EXERCISE REQUIREMENTS: If a line in the data holds "robot", copy that line out in full.

DATA TO USE:
┄┄┄┄┄┄

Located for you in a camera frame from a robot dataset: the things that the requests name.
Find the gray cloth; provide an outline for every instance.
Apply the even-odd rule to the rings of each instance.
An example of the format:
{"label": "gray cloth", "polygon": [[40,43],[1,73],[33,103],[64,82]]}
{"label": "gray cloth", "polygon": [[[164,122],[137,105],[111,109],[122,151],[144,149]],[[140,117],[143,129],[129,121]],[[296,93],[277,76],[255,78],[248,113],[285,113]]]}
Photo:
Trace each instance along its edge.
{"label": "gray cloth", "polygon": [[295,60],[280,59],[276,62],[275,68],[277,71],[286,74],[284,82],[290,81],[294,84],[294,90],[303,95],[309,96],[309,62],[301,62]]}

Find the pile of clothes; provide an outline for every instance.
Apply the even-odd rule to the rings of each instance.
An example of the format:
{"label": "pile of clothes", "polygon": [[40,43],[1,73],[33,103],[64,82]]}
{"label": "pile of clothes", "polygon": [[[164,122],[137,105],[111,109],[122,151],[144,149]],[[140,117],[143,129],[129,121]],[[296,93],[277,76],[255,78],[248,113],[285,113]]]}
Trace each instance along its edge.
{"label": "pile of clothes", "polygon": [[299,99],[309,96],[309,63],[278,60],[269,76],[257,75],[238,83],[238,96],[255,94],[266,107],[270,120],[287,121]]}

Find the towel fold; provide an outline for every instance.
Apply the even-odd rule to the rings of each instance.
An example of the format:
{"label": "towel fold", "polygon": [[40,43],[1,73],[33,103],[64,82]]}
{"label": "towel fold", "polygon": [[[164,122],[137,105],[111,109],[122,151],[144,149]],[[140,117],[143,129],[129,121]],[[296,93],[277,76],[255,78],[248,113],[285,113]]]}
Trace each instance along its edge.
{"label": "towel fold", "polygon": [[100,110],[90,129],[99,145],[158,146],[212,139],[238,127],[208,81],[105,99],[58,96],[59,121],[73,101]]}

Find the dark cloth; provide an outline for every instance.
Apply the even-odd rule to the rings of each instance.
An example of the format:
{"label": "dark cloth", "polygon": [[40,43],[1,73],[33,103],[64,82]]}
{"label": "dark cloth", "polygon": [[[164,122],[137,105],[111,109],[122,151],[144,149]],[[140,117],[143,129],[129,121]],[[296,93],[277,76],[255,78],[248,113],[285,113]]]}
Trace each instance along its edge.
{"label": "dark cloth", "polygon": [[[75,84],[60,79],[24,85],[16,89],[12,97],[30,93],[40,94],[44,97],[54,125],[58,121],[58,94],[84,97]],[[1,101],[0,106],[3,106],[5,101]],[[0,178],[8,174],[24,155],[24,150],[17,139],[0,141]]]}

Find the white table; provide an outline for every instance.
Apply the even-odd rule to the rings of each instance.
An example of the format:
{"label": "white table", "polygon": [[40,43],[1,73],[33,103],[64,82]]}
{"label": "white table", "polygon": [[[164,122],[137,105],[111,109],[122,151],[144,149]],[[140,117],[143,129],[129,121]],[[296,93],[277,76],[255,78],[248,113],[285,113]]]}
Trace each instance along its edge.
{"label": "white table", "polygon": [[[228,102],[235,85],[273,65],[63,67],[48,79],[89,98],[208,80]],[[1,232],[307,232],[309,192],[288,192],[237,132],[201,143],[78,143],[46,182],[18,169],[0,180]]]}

┄┄┄┄┄┄

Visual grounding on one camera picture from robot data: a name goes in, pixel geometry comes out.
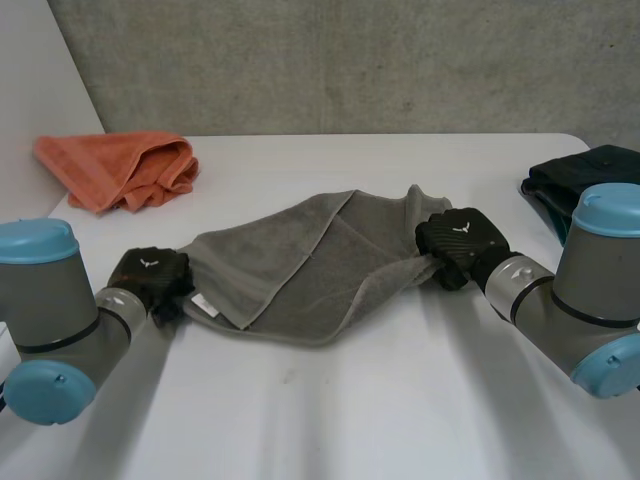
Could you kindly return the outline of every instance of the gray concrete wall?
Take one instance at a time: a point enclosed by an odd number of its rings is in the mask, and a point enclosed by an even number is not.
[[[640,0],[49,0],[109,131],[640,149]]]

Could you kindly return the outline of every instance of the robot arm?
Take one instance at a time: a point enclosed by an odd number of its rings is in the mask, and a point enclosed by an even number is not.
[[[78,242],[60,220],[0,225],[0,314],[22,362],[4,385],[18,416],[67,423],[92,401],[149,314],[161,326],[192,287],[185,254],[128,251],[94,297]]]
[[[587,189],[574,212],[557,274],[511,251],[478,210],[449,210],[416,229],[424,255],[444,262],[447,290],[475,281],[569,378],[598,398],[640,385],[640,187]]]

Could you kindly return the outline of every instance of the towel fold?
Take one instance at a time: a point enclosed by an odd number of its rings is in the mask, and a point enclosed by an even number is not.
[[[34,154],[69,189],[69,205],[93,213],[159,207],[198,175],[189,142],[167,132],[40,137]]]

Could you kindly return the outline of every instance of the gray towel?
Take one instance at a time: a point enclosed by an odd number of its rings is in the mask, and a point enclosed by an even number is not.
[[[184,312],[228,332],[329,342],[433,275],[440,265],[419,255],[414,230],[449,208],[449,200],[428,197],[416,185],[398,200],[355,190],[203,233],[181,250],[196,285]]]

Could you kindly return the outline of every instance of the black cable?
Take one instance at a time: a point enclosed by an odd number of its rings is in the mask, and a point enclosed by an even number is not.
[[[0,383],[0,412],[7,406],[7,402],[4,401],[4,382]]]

┄┄┄┄┄┄

EXERCISE OUTPUT:
Located for you in a camera frame from a robot dataset: the things that the requests name.
Visual grounding on one camera picture from robot data: a name goes in, pixel geometry comes out.
Could you kindly return the outline of every instance of the robot arm?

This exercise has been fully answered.